Cotidiano

Amna Popovac, consultora: ?Mulheres são fundamentais em negociações de paz?

201610141241309329.jpg?Sou muçulmana, graduada em Engenharia Eletrotécnica. Costumo dizer que cresci em três países sem ter saído do lugar: Herzegovina, Iugoslávia e Bósnia-Herzegovina. Hoje, estudo o impacto da participação de mulheres nos acordos de paz realizados pelo mundo. Conecto essas mulheres e dou consultorias.?

Conte algo que não sei.

Vinte anos depois da assinatura do acordo de paz na Bósnia, ainda não temos a sensação de paz, principalmente nas fronteiras. E é nosso maior problema hoje. A Europa não é forte o suficiente para manter essa harmonia, e para lidar com a gente: ela tem seus próprios problemas, e os acordos que ajuda a estabelecer não são a sua prioridade. A única solução seria entrar de vez na União Europeia, mas já nem sabemos quanto tempo o bloco vai durar…

Os problemas desta pacificação poderiam ser evitados? Podem servir de lição para o futuro?

O que aconteceu nos Bálcãs pode servir de lição ao que está ocorrendo na Síria. Dividiram meu país em mais de 20 partes, neste processo de pacificação, e é o que querem fazer com a Síria. Se conseguirem, será o fim daquele país. Mas parece que nada aprendemos com os erros do passado. Realmente, não sei que tipo de mundo vamos deixar para os nossos filhos.

E por que acha que esses erros parecem ser ignorados?

Porque a comunidade política internacional gosta de reproduzir histórias de sucesso. Foram publicados excelentes relatórios sobre como nosso processo de transição foi feito de forma eficaz, o que não é verdade. Na verdade, foi feito apenas pela metade. Não perdurou. Precisamos finalizar o que foi firmado: penalizar os corruptos, tirá-los do poder ou prendê-los, diminuir a criminalidade etc. As pessoas se sentem traídas por uma comunidade internacional que abandonou a regulação de um processo de paz. A democracia, por si só, não é suficiente em processos de paz: não basta realizar eleições e ter instituições funcionando. É preciso igualdade de direitos entre todos os cidadãos, e isto só é possível com um Estado forte.

E de que forma acha que estes acordos de paz podem ser mais bem conduzidos?

Aumentando a participação feminina, por exemplo. A maioria dos acordos é assinada apenas por homens.

De que forma a participação de mulheres impacta os acordos de paz mundiais?

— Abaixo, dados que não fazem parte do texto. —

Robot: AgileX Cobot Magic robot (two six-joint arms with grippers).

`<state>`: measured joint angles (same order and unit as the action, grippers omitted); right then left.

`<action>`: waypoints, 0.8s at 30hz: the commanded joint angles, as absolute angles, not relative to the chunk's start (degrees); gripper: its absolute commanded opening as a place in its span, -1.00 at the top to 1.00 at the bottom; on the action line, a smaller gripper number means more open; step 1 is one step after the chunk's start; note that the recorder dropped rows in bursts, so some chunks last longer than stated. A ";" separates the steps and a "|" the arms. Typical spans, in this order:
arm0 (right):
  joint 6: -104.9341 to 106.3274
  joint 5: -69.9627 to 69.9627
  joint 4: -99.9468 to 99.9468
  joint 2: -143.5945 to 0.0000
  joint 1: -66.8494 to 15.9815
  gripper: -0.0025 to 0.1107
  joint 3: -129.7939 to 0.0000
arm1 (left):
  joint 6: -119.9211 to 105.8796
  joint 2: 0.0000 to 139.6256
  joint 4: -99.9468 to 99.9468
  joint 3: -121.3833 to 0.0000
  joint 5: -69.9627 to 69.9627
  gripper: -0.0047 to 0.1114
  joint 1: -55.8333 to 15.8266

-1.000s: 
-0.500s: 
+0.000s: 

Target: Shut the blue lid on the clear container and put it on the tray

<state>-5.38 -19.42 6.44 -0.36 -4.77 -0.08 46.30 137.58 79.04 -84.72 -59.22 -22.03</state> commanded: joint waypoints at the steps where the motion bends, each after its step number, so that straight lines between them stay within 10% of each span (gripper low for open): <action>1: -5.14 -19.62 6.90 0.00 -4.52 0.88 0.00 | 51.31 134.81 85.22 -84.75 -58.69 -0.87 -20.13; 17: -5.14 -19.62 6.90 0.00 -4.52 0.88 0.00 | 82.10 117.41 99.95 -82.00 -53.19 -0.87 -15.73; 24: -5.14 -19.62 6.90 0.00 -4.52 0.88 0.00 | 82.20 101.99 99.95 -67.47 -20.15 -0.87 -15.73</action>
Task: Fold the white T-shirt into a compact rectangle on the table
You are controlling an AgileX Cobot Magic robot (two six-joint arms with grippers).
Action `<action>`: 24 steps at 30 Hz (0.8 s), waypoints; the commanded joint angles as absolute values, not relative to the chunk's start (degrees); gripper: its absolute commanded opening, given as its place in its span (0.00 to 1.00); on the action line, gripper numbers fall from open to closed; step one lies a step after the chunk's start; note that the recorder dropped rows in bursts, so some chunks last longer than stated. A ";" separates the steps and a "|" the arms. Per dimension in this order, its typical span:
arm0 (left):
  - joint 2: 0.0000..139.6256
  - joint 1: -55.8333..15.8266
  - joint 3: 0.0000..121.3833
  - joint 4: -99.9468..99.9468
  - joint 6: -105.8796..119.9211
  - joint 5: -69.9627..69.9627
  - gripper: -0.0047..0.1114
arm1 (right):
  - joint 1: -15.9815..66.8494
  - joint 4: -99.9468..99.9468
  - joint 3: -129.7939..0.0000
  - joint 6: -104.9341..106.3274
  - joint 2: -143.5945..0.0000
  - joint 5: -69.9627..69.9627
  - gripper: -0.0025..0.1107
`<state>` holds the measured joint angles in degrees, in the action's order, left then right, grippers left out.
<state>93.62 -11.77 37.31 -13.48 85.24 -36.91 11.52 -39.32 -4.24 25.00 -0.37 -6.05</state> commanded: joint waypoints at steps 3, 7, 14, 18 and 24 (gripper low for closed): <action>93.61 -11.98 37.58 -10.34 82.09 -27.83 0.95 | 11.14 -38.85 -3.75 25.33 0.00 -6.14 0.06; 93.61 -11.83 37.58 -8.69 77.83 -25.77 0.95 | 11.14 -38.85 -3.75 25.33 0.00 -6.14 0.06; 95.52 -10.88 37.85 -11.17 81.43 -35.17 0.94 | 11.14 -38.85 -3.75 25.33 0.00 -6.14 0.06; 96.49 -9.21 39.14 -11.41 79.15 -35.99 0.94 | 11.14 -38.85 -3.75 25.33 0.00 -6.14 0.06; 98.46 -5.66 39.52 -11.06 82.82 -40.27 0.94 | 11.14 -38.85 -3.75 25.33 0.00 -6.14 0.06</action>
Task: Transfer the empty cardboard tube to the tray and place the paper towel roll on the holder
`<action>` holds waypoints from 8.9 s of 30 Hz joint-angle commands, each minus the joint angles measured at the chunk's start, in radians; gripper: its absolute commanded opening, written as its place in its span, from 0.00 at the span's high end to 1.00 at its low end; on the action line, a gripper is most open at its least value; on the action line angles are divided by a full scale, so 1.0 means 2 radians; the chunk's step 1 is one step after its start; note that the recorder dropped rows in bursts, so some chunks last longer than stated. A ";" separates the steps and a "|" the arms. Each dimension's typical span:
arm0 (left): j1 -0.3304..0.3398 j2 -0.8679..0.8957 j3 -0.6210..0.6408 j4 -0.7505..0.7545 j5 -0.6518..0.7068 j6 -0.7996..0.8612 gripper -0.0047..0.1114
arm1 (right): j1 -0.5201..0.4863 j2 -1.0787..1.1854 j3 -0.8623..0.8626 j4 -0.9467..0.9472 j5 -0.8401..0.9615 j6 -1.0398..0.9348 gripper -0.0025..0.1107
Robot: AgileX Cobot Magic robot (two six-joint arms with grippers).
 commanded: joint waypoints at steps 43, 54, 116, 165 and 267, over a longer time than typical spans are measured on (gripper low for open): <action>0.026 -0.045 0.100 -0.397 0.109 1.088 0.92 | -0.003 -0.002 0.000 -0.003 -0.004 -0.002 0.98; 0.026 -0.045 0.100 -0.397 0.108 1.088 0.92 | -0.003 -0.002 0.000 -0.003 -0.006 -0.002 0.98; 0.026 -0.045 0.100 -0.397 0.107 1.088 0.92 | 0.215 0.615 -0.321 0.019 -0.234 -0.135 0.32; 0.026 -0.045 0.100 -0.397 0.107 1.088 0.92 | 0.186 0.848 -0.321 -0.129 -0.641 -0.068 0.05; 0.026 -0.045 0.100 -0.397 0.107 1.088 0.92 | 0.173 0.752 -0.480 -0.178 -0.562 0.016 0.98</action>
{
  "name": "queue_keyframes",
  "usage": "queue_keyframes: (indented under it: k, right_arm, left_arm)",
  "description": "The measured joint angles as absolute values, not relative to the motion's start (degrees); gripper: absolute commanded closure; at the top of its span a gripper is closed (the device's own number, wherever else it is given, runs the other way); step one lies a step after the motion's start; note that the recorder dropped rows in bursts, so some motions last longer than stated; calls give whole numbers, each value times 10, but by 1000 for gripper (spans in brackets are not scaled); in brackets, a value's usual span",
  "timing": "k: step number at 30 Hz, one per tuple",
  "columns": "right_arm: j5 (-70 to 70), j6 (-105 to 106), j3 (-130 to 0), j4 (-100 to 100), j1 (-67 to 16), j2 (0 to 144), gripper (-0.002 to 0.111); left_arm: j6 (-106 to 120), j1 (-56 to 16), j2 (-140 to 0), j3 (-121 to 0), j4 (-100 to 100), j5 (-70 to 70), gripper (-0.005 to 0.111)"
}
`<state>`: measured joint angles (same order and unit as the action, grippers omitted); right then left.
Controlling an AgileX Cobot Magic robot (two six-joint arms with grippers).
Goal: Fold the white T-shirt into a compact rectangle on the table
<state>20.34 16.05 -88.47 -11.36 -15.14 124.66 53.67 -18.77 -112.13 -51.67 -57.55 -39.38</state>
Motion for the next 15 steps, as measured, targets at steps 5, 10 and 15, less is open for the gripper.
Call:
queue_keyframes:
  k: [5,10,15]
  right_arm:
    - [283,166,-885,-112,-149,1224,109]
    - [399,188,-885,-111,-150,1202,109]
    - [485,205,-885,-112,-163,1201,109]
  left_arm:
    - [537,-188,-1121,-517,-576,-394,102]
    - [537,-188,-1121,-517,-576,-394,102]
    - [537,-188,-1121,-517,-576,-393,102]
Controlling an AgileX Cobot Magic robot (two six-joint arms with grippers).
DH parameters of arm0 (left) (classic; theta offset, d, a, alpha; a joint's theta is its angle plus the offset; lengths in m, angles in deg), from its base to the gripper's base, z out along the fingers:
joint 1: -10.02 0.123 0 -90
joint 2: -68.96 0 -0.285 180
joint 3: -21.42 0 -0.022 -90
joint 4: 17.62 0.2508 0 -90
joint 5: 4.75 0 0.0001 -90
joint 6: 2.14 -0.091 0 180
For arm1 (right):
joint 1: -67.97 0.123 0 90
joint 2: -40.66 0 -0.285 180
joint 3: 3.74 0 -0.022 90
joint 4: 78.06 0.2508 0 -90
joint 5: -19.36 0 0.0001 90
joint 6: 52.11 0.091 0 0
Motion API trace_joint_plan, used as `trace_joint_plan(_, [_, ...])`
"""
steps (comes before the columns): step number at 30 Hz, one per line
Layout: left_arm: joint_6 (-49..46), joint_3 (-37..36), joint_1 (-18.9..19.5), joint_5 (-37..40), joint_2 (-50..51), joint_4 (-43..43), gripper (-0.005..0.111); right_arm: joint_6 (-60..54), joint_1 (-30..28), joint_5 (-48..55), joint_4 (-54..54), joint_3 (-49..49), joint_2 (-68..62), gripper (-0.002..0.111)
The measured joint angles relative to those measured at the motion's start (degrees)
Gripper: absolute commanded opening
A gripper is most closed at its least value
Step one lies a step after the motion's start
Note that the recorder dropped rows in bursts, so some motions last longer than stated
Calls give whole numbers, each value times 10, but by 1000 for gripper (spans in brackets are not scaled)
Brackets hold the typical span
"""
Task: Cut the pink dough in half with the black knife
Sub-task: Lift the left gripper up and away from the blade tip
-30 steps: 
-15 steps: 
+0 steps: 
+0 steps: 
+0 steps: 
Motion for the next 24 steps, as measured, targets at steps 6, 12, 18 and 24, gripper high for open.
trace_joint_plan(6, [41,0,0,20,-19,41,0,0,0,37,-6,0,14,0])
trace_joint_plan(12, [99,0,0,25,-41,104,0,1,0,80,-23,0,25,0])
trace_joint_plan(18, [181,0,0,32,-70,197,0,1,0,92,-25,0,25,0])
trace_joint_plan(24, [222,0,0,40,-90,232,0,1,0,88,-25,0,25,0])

Um estudo feito no International Peace Institute (IPI), num montante de 40 acordos de paz realizados em 35 países nas últimas três décadas, mostra que quando grupos de mulheres participam dos processos, com capacidade para influenciá-los, o acordo é muito mais facilmente alcançado. Houve apenas uma exceção neste estudo, que foi publicado este ano, o que só confirma a regra. Sem as mulheres, as taxas de alcance dos acordos são muito mais baixas.

E por que isso acontece?

A mulher negocia a paz de forma mais complexa, pensa em mais possibilidades de consequências negativas e tende a se prevenir dos imprevistos. É uma forma de negociação que tem origem na família, num mundo predominantemente masculino. O impacto feminino é sempre positivo; a presença de mulheres é fundamental em negociações de paz. Em 182 processos de pacificação, entre 1989 e 2011, houve maior impacto de duração da paz naqueles em que houve mulheres como negociadoras, mediadoras, testemunhas ou signatárias. Um acordo tem 35% mais chance de durar pelo menos 15 anos se mulheres participaram do seu processo.